→ **TASK**
Once the line containing "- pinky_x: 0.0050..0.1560" is found in the records below, return it and each following line exactly, up to and including the line containing "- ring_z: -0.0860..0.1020", and nothing else.

→ **DATA TO EXAMINE**
- - - -
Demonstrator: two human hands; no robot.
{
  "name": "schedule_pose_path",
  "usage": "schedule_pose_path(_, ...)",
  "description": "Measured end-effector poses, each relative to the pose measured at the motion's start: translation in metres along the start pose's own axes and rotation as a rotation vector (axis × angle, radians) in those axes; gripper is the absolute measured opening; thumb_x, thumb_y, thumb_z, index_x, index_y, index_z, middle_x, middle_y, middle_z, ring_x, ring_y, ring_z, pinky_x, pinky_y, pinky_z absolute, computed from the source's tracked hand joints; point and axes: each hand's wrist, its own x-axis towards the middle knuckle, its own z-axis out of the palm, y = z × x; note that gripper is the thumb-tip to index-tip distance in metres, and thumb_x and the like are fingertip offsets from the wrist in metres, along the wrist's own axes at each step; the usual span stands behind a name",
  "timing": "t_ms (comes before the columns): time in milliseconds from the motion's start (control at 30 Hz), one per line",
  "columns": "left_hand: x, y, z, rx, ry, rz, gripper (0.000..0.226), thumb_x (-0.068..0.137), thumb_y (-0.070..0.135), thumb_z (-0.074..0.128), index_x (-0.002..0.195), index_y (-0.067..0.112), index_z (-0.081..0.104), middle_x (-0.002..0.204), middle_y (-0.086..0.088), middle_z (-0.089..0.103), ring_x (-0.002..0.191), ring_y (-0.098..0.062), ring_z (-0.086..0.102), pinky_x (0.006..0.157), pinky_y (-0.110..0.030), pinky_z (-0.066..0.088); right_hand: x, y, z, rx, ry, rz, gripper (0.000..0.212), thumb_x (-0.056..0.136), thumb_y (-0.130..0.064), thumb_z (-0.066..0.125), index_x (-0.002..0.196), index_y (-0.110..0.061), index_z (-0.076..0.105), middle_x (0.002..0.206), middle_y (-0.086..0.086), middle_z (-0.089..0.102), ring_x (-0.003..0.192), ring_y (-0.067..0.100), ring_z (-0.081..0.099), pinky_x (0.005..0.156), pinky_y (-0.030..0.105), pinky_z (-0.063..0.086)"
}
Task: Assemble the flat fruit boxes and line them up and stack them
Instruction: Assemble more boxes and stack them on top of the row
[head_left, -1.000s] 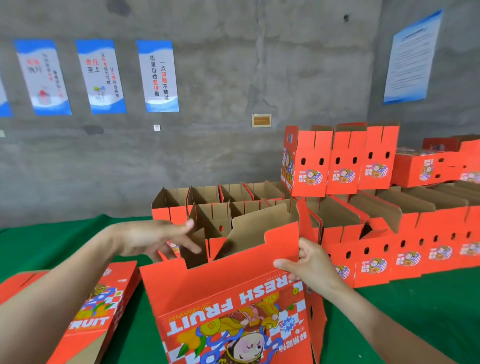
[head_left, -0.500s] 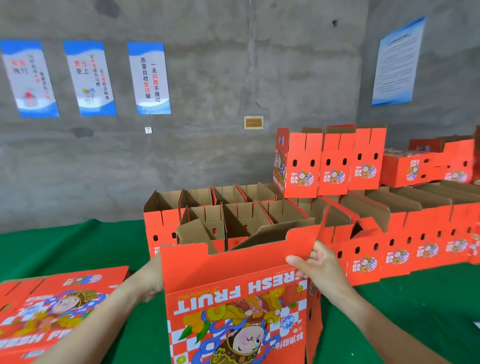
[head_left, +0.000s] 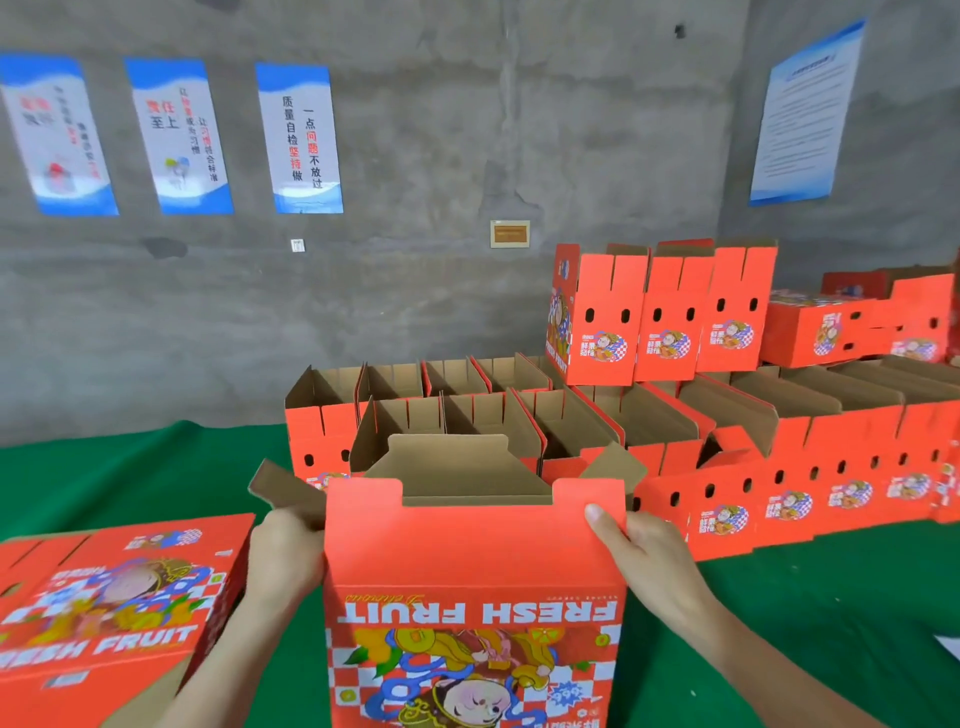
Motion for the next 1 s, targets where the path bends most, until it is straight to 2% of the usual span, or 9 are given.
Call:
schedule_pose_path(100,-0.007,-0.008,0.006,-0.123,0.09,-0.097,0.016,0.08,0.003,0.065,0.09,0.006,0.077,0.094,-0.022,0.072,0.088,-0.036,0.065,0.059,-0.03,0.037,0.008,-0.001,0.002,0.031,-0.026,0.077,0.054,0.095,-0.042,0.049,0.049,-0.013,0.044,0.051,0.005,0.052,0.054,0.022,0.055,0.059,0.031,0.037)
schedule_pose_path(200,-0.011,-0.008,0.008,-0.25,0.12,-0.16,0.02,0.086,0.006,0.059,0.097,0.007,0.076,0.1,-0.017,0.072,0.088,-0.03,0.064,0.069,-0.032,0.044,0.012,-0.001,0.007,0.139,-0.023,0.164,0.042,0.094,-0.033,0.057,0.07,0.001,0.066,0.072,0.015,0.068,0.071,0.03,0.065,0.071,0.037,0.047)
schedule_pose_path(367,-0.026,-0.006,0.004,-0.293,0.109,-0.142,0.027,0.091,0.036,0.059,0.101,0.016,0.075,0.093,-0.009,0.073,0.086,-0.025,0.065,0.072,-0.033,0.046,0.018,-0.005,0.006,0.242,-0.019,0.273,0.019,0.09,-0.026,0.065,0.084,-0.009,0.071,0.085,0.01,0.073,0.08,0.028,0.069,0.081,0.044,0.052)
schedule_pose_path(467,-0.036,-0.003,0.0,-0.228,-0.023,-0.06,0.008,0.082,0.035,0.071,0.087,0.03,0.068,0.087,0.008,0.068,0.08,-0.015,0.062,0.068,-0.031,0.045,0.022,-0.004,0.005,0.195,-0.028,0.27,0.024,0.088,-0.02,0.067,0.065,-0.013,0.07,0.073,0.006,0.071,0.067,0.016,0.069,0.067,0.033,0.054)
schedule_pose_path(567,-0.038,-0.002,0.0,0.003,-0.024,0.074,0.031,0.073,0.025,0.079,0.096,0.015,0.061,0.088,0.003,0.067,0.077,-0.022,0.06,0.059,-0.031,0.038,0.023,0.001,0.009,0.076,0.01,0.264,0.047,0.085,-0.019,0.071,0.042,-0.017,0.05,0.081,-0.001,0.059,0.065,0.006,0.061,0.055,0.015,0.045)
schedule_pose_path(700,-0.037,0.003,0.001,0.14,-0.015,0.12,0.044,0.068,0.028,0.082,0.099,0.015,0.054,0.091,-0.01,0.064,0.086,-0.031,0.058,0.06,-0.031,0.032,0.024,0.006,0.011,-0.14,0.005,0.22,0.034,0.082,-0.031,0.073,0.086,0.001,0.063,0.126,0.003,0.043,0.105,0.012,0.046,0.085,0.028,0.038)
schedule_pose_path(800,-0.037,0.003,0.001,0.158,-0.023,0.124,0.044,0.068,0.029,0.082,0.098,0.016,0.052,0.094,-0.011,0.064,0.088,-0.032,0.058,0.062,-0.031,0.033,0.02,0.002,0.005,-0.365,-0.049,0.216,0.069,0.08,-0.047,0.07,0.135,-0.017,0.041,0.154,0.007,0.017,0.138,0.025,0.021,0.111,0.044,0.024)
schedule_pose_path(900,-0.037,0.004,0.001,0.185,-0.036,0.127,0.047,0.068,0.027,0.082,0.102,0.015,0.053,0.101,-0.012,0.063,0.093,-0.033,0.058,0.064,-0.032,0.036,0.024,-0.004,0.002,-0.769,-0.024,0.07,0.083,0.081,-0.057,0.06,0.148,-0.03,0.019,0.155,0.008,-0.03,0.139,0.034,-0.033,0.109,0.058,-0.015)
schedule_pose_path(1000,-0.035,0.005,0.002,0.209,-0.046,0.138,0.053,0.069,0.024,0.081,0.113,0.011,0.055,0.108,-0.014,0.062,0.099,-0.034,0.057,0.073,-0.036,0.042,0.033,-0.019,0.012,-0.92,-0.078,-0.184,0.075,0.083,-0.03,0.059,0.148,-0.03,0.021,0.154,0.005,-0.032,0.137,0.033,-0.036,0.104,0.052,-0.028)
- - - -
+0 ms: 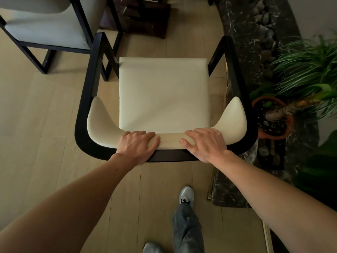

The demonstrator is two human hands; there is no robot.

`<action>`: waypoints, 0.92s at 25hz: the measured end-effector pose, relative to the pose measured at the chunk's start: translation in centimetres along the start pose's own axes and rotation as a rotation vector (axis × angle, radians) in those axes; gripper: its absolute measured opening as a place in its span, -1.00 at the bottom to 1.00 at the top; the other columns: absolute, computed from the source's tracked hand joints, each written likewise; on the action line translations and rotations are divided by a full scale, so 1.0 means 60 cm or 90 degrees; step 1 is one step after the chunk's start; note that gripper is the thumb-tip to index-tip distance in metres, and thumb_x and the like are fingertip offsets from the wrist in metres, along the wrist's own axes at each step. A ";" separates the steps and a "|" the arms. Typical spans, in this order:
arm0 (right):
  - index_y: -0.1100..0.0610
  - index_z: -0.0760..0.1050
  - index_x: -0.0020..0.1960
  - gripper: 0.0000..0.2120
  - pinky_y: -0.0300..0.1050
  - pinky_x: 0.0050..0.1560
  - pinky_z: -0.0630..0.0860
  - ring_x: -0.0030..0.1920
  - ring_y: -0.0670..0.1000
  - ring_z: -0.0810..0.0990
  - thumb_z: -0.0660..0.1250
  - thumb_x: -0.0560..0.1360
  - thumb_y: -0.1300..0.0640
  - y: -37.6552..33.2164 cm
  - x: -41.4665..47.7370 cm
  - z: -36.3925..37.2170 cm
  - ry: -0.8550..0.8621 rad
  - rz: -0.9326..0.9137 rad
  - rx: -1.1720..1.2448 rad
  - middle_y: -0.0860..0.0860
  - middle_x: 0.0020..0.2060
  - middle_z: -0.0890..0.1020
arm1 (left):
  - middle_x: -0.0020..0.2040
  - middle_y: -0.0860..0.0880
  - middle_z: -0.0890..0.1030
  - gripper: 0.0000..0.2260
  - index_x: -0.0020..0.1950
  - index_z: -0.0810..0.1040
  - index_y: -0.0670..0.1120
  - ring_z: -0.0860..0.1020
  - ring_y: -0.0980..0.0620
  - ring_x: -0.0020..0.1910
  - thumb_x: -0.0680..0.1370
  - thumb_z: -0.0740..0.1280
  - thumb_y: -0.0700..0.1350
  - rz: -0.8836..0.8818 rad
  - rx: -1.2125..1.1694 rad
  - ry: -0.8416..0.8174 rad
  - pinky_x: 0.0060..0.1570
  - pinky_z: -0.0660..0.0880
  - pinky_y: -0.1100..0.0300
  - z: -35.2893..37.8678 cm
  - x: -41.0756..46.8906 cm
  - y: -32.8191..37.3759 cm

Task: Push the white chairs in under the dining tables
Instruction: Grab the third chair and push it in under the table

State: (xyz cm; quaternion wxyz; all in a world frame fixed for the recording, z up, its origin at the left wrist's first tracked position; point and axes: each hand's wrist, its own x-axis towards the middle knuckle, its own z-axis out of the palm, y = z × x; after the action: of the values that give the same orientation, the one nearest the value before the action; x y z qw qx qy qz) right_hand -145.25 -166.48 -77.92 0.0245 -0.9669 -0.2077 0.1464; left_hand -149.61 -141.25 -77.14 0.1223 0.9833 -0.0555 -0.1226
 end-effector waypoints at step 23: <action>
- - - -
→ **ANSWER BOX**
  - pinky_x: 0.0050..0.1560
  - pinky_z: -0.0630..0.0860
  - ring_x: -0.0030..0.1920
  - ring_y: -0.0670..0.1000
  - ring_z: -0.0810..0.0990
  - thumb_z: -0.0660..0.1250
  - thumb_x: -0.0560..0.1360
  - thumb_y: -0.1300..0.0640
  - y: -37.6552..33.2164 cm
  - x: -41.4665..47.7370 cm
  - z: -36.3925..37.2170 cm
  - ry: -0.8550..0.8621 rad
  - rz: -0.9326..0.9137 rad
  - rx: -1.1720..1.2448 rad
  - middle_y: -0.0860..0.0860
  - middle_x: 0.0020..0.2060
  - middle_z: -0.0890..0.1020
arm1 (left):
  - middle_x: -0.0020..0.2040
  - middle_y: -0.0860..0.0880
  - middle_z: -0.0890..0.1030
  - gripper: 0.0000..0.2260
  - index_x: -0.0020..0.1950
  - index_z: -0.0810..0.1040
  - index_y: -0.0670..0.1120
  - ring_z: -0.0860..0.1020

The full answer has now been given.